> Forum > ๑۩۞۩๑ Kitap Dünyası - İlim Dünyası Kütüphanesi ๑۩۞۩๑ > Usulü Fıkıh Eserleri > İslam Hukuku - İmam Gazali > Taklid
Sayfa: [1]   Aşağı git
  Yazdır  
Gönderen Konu: Taklid  (Okunma Sayısı 1383 defa)
16 Aralık 2009, 19:37:04
Zehibe

Çevrimdışı Çevrimdışı

Mesaj Sayısı: 31.681



Site
« : 16 Aralık 2009, 19:37:04 »



Taklid



Bu hususta dört mesele vardır.

Mesele: (Taklîd)

Taklid, bir sözü, her hangi bir hüccet olmaksızın, kabul etmektir. Taklid, gerek furu´da gerekse de usulde bilgiye götüren bir yol değildir. Haşeviyye ve Ta´lîmiyye, gerçeği bilme yolunun taklid olduğunu, vacip olanın da bu olduğunu ve inceleme ve araştırma yapmanın haram olduğunu ileri sürmüşlerdir. Aşağıda zikredeceğimiz gerekçeler, bu görüşün batıl olduğunu göstermektedir.

1) Taklid edilen kişinin doğruluğu (sıdk), zorunlu olarak bilinmemektedir. Öyleyse bu yönde bir delilin bulunması gereklidir. Doğruluğun delili, mucizedir. Buna göre, Hz. Peygamber´in doğruluğu, mucizesi ile; Allah kelamının doğruluğu, Hz. Peygamber´in bunun doğruluğunu haber vermesiyle; icma ehlinin doğruluğu, Hz. Peygamber´in bunların ismetini haber vermesiyle bilinmektedir. Ha-kim´in, adil şahidlerin sözü ile hüküm vermesi vaciptir; ancak bu, hakimin onların doğruluğuna kanaat getirmesi anlamında olmayıp, fakat, hakimlerin, şahidin doğru mu yoksa yalan mı söylediği yönündeki galip zanna ittiba ile mükellef olduğuna Sem´in delalet etmesi itibariyledir. Ammînin, müftîye ittiba etmesi gerekir. Zira müftî, İster yalan söylesin ister doğru söylesin, ister hata etsin isterse isabet etsin, âmmîye farz olan şeyin müftîye ittiba olduğu hususunda icma vardır. Bİz diyoruz ki; gerek müftînin gerekse şahidin sözü, icmâ´ hücceti sebebiyle bağlayıcı olmaktadır. Dolasıyla bu ittiba, sözü, bir hüccete dayanarak kabul etmek olup, taklid değildir. Biz taklid ite, bir sözü, her hangi bir hüccet olmaksızın kabul etmeyi kastediyoruz. O halde, ortada bir hüccet yoksa, doğruluk da, zorunlu olarak veya bir delilden hareketle bilinmiyorsa, bu durumda ittiba, cehalete dayanmak demek olur.
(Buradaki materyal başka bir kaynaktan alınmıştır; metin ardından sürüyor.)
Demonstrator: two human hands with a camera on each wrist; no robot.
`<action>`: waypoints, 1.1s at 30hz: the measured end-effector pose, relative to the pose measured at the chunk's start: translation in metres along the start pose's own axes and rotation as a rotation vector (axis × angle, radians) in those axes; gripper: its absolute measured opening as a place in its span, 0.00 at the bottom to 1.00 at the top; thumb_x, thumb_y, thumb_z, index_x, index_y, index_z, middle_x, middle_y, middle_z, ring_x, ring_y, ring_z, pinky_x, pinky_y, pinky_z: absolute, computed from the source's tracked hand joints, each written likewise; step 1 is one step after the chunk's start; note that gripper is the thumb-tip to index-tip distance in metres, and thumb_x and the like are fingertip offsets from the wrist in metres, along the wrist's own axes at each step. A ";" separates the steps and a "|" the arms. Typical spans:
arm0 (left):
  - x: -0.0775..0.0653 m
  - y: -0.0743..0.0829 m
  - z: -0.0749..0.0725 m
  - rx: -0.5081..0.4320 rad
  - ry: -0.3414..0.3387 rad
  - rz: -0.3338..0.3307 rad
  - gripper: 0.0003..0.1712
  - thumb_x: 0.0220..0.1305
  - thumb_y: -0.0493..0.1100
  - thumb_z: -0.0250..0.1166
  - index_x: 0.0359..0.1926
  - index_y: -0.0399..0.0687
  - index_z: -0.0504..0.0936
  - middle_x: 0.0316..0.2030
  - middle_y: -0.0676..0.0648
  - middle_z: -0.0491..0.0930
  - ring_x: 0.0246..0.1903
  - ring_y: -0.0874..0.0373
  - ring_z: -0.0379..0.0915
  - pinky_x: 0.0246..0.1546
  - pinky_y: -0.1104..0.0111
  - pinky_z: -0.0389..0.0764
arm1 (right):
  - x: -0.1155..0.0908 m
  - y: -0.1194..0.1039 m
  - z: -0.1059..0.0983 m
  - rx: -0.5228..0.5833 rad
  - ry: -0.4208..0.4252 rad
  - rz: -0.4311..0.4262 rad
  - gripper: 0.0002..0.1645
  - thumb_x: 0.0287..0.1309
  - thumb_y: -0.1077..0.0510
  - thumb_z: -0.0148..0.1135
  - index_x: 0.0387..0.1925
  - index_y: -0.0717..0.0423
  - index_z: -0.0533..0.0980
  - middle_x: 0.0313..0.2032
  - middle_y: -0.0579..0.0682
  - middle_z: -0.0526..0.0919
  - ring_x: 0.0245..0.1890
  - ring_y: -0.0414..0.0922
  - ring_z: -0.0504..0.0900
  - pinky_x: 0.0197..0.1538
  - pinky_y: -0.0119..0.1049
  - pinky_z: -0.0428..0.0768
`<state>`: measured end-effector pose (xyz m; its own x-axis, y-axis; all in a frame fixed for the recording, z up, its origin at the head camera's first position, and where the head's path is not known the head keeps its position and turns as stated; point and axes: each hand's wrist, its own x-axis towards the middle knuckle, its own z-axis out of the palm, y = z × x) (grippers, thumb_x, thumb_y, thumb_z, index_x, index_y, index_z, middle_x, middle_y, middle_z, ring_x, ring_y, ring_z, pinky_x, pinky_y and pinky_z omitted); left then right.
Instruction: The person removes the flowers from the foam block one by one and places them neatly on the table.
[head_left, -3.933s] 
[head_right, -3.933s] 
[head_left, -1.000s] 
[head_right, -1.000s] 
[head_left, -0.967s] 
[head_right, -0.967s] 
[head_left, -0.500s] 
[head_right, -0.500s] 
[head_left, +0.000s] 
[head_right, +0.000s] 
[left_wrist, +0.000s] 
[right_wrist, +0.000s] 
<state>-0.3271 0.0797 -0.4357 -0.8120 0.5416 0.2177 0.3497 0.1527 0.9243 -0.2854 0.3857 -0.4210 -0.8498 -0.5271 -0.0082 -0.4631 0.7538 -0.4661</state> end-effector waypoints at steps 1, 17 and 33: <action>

2) İkinci gerekçemiz İse onlara şöyle demektir: Siz, taklid ettiğiniz kişinin hata etmesini imkansız mı yoksa mümkün mü görüyorsunuz? Eğer bunu mümkün görüyorsanız, kendi mezhebinizin sıhhatinden kuşku duyuyorsunuz demektir. Yok eğer bunu imkansız görüyorsanız, bunun imkansızlığını hangi yolla bilmektesiniz; zorunlu olarak mı yoksa inceleme veya taklid yoluyla mı? Ortada her hangi bir zorunluluk ve her hangi bir delil yoktur. Eğer siz, taklid ettiğiniz kişiyi, bu kişinin söylediği ´Benim mezhebim haktır´ şeklinde sözü hususunda taklid ediyor iseniz, bu adamın, kendi kendisini tasdik hususunda söylediği sözün doğruluğunu hangi yolla bildiniz? Eğer bu sözün doğruluğunu laklid hususunda, onu değil de, bir başkasını taklid ediyorsanız, taklid ettiğiniz bu kişinin doğru söylediğini ne ile bildiniz? Eğer taklid hususundaki dayanağınız, yalnızca, onun söylediği söze gönlünüzün yatması ise, bu takdirde, sizin gönlünüzün yatması ile, hrıstiyan ve yahudilerin kendi inançlarına gönüllerinin yatması arasını nasıl ayırıyorsunuz? ve yine sizin taklid ettiğiniz kişinin ´Ben doğru söylüyorum1 sözü ile muhalifinizin sözü arasını ne ile ayırıyorsunuz?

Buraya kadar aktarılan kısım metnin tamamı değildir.